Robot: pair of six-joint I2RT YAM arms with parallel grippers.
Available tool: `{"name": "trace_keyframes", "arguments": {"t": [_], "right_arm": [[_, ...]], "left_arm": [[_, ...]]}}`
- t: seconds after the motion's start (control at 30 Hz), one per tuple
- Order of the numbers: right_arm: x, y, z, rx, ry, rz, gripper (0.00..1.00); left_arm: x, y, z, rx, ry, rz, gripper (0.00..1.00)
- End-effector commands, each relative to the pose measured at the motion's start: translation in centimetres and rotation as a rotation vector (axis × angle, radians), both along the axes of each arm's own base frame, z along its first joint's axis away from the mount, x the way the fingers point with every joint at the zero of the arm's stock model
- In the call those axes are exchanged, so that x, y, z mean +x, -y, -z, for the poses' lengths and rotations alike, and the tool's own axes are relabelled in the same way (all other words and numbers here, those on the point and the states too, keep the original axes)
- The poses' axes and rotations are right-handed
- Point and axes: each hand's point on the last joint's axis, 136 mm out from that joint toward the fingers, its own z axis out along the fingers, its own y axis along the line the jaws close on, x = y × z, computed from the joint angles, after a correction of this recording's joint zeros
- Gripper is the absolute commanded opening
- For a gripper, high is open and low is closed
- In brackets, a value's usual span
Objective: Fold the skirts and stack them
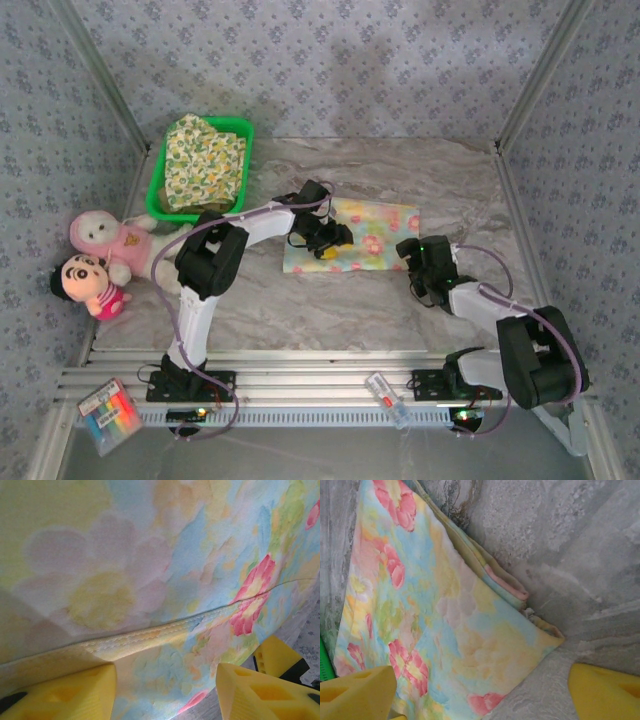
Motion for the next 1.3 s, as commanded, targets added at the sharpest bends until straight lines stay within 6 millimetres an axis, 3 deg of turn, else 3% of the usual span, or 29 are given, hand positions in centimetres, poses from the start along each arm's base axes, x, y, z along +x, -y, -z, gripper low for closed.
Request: {"name": "trace_keyframes", "arguments": {"t": [0.0,0.17,0.33,0.6,0.97,1.1,1.27], "right_arm": [[1.8,0.0,-0.3,-0.002,0.067,-0.004,0.86],[2.8,0.3,-1.9,-0.034,0.121,-0.011,0.74],[2.8,1.3,-2.2,-0.055,0.142,0.026,0.72],[3.3,1.5,-3.1,-0.062,0.176,0.019,0.71],[2.8,1.8,-0.2,-0.071,0.117,0.029,0.70],[3.6,1.9,-0.5,-0.077,0.159,0.012,0.58],[4.1,2.6,-1.0,-0.106,0.196,0.015,0.30]], "left_arm": [[-0.9,-2.6,3.4,0.117,-0.065,-0.039,0.57],[-0.8,-2.6,3.5,0.116,-0.066,-0.041,0.57],[-0.8,-2.7,3.6,0.117,-0.068,-0.042,0.57],[-0.7,-2.8,3.7,0.117,-0.071,-0.046,0.57],[-0.6,-2.8,3.8,0.114,-0.074,-0.046,0.58],[-0.6,-2.8,3.6,0.110,-0.072,-0.043,0.58],[-0.5,-2.7,3.3,0.104,-0.061,-0.038,0.58]]}}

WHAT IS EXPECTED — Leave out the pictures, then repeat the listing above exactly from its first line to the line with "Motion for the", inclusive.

THE ANSWER —
Robot: pair of six-joint I2RT YAM arms with parallel grippers.
Available tool: `{"name": "trace_keyframes", "arguments": {"t": [_], "right_arm": [[_, ...]], "left_arm": [[_, ...]]}}`
- t: seconds after the motion's start (control at 30 Hz), one per tuple
- Order of the numbers: right_arm: x, y, z, rx, ry, rz, gripper (0.00..1.00); left_arm: x, y, z, rx, ry, rz, gripper (0.00..1.00)
- End-effector commands, each relative to the pose measured at the motion's start: translation in centimetres and rotation as a rotation vector (axis × angle, radians), both along the axes of each arm's own base frame, z along its first joint's axis away from the mount, x the way the fingers point with every joint at the zero of the arm's stock model
- In the call those axes are exchanged, so that x, y, z mean +x, -y, -z, for the poses' lengths and rotations alike, and the tool's own axes are relabelled in the same way (all other words and numbers here, those on the point and the states too, keep the original axes)
- The poses' axes and rotations are right-handed
- Point and axes: each hand's point on the last joint's axis, 136 mm out from that joint toward the fingers, its own z axis out along the fingers, its own y axis along the line the jaws close on, x = y × z, computed from the joint angles, after a correction of this recording's joint zeros
- Gripper is the absolute commanded opening
- For a gripper, high is open and low is closed
- In brackets, a value's usual span
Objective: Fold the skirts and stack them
Motion for the next 1.3 s, as commanded, targets added at the sharpest bends until straight lines stay within 6 millimetres an axis, 3 deg of turn, else 3% of the usual span, or 29 are given, hand positions in centimetres, poses from the start along each arm's base axes, x, y, z along +x, -y, -z, gripper low for closed.

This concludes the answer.